Emilia's really nice. And she cares. She's a whole bunch of things that Dany isn't. So reaching this part of Dany is a-- was a tough call for her. Ultimately, she is who she is, and that's a Targaryen. You know, she has said repeatedly throughout the show, "I will take what is mine with fire and blood." And in this episode, she does it. SAPOCHNIK: For the audience... Oh, you wanted a battle? Well, here you go. -(SCREAMING) -(DROGON ROARS) Drogon's fire-blasting does a lot of damage. I mean, he's not Godzilla, but we're heading in that direction. Cameras on, all set, and... BOTH: Three, two, one, blast it. CONWAY: Uh... We create a lot of, um, interactive light for dragonfire. So that can either be a series of large flamethrowers or it can be a pyrotechnic charge that we'll light up. (POPPING) And of course, then, what happens is, we take-- we go back to the studio and then we do it with the VFX mo-co cameras. We had the big flamethrower on the Spidercam onstage that was shooting, you know, 40 feet of fire. And then we do, also, the impact scene on the ground. We do that as a half-scale model shoot, pyrotechnic charge goes along.

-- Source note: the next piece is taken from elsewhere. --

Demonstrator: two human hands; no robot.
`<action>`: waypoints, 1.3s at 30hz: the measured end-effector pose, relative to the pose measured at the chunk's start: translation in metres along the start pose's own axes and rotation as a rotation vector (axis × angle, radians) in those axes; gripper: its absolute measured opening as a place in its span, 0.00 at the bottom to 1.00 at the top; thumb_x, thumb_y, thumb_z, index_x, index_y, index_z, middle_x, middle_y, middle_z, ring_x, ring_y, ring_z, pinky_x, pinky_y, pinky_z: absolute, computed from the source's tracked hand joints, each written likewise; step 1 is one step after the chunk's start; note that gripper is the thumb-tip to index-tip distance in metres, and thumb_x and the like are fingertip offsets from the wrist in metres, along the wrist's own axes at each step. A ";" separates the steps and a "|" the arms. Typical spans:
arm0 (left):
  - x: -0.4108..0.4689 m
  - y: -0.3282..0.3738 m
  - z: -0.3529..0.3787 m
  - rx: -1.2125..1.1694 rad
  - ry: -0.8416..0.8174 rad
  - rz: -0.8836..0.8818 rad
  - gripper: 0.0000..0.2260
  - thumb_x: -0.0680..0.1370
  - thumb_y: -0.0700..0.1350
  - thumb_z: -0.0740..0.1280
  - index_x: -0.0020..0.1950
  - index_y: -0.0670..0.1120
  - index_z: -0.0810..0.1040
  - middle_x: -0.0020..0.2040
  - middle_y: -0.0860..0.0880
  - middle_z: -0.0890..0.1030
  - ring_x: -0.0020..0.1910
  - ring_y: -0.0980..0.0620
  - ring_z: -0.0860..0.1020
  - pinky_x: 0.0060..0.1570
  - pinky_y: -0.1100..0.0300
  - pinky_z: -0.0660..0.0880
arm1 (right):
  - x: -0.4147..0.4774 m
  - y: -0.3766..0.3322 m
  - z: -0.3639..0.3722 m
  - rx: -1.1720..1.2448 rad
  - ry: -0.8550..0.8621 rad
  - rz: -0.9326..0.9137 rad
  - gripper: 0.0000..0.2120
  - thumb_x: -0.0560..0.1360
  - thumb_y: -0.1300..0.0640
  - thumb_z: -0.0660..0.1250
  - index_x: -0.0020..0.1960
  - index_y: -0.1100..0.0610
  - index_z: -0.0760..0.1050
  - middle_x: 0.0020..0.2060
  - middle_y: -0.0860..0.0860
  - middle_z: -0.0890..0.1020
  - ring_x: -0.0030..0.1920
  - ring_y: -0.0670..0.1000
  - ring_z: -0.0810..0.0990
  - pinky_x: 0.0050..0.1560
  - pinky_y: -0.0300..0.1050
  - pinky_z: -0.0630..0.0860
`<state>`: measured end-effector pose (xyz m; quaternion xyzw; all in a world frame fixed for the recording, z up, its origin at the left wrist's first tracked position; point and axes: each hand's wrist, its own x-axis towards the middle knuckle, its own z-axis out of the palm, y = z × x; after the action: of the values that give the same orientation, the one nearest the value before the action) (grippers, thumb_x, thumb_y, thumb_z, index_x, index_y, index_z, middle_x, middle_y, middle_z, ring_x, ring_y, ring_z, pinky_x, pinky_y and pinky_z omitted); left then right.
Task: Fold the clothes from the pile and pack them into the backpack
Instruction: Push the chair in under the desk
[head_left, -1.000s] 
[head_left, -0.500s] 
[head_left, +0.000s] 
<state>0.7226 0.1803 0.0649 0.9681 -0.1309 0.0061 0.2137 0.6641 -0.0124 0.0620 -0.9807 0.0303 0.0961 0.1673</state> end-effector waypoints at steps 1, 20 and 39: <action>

MAN: Three. Two. One. Action! And all these things get tied in together, so you'll see the dragonfire chasing those flames, and then where the dragonfire lands, you'll see all the pyrotechnic charges going off. The place, when she takes off... and starts burning the city, and when the Unsullied on the ground and the Northmen on the ground take that as their cue that anything goes... MAN: (OVER LOUDSPEAKER) That should be enough, guys, but it's not. Just up ahead, everyone looking up, you can see the dragon coming down. It fires on the city. And... go, Gray Worm. (MEN YELLING) LIAM CUNNINGHAM: There's a moment when we see Gray Worm taking out his enemies when there's no need to do that. (SCREAMING) BENIOFF: The way we described it in the screenplay was that he's become almost an angel of death.
♪ (UP-BEAT MUSIC PLAYS) ♪ He's just gone back to being like, this kind of traumatized robot. WEISS: There are a lot of people lurking in the background. See if you can find Aaron Rodgers. I was helping a woman who was injured, uh, set her down, and then, the hell with her, I'm getting outta there. So, struggle, struggle, and then, I struggle and die -forcing me to the ground. -Yeah. Uh... Guys, room, please. The beheading came from the idea to take the audience to a place where they felt that they shared the bloodlust of the Starks, so they wanted to see these people get creamed, and then to give them what they wanted, -and show them with no mercy the horrors of war. -(SCREAMS) (SCREAMING) At that face-off in that moment, you're with Jon more than anybody else. Interestingly, when we were editing it, there was a mistake made at the moment that it goes to slow motion. (SCREAMING) Our sound cut, and I was like... (GROANS) ...and suddenly, I was riveted. (BREATHES DEEPLY) (WOMAN'S SCREAM ECHOES) Nothing letting me off the hook from seeing what he's seeing and experiencing what he's experiencing.
There's a great shot that Miguel got. You just have the Lannister soldier, who's guiding the civilians of King's Landing to safety, and the good guy in this shot is a shot in bad guy armor, and the bad guys in this shot -are the ones who are doing all these horrific things. -(GRUNTING) SAPOCHNIK: If three was the final battle between good and evil, five is "What have we become?" It's all got a bit bleak, hasn't it? It's quite bleak. This season's really bleak. (LAUGHS) ♪ (UP-BEAT MUSIC PLAYS) ♪ (ROARS) EURON GREYJOY: If I win... I'll bring your head to Cersei so you can kiss her.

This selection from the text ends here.